[Records provided]
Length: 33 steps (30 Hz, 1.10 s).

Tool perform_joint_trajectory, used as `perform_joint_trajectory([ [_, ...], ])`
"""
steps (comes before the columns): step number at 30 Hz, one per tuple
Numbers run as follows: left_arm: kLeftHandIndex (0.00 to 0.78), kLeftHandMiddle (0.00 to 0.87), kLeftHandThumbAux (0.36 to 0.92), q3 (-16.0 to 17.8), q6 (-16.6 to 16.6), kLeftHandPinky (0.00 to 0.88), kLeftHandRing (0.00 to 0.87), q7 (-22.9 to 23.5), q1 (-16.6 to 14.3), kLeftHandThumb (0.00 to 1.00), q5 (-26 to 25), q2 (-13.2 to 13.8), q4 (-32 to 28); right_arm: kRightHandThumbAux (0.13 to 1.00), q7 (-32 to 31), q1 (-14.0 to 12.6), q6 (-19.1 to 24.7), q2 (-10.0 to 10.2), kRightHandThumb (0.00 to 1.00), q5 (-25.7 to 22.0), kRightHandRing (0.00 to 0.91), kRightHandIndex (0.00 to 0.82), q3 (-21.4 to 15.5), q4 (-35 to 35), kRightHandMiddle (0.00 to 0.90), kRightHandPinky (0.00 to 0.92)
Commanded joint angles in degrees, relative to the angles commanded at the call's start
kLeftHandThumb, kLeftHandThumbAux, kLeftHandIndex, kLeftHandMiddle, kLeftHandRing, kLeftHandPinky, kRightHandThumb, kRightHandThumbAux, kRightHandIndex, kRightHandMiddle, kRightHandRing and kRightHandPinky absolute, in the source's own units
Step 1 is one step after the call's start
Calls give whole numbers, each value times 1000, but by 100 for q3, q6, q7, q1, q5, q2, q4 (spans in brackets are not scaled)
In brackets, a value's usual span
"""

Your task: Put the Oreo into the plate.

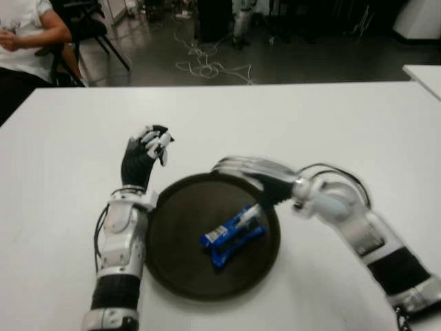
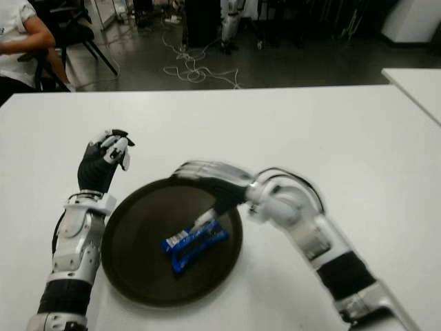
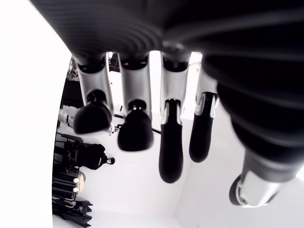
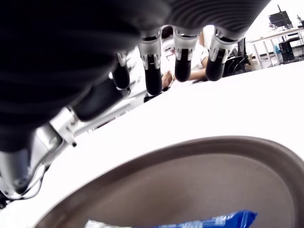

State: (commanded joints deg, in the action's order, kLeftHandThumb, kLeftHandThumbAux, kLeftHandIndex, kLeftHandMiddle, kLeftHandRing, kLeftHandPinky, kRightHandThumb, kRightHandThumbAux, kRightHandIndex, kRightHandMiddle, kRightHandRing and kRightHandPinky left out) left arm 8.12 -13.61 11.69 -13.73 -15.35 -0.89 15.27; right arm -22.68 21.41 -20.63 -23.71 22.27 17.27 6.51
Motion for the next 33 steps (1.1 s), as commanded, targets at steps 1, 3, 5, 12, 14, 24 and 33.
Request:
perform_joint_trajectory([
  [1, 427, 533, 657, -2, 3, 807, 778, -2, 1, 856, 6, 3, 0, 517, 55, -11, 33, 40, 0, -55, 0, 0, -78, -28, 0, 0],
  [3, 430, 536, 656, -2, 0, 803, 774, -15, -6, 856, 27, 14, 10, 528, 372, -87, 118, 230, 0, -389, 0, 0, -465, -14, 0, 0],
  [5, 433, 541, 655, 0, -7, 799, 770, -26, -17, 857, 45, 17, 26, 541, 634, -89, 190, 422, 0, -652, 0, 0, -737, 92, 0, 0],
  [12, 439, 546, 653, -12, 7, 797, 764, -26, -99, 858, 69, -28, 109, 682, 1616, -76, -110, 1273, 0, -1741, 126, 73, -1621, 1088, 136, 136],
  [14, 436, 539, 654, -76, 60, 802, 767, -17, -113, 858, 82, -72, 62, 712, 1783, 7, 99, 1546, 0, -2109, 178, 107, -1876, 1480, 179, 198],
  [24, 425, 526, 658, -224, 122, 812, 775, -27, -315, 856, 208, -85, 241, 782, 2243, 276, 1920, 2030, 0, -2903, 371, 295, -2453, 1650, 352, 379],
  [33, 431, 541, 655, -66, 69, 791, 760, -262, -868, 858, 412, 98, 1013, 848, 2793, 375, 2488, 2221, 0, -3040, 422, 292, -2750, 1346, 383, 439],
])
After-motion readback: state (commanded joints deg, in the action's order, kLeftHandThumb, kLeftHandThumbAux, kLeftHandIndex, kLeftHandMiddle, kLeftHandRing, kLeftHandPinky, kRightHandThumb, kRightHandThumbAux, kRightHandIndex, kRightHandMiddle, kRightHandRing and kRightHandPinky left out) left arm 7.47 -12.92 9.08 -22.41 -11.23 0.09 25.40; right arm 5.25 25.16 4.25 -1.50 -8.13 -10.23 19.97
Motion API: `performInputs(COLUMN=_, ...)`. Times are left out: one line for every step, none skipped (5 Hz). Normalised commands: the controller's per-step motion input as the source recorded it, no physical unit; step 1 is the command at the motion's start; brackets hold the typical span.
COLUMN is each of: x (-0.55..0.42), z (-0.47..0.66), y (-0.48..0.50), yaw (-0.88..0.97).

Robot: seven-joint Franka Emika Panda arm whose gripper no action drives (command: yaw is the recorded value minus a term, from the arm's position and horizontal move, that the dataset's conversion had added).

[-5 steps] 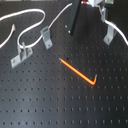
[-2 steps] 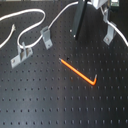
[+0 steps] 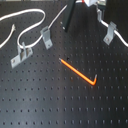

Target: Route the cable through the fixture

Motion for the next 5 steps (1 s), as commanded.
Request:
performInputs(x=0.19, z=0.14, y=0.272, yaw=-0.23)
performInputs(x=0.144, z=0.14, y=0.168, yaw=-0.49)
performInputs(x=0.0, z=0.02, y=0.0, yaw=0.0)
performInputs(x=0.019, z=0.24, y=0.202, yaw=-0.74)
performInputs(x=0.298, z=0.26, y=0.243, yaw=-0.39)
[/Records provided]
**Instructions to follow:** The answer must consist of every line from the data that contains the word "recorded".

**Answer for this exercise:**
Motion API: `performInputs(COLUMN=_, ...)`. Times are left out: one line for every step, none skipped (5 Hz). Normalised commands: the controller's per-step motion input as the source recorded it, no physical unit; step 1 is the command at the motion's start; brackets hold the typical span.
Robot: seven-joint Franka Emika Panda arm whose gripper no action drives (command: yaw is the recorded value minus a term, from the arm's position and horizontal move, that the dataset's conversion had added).

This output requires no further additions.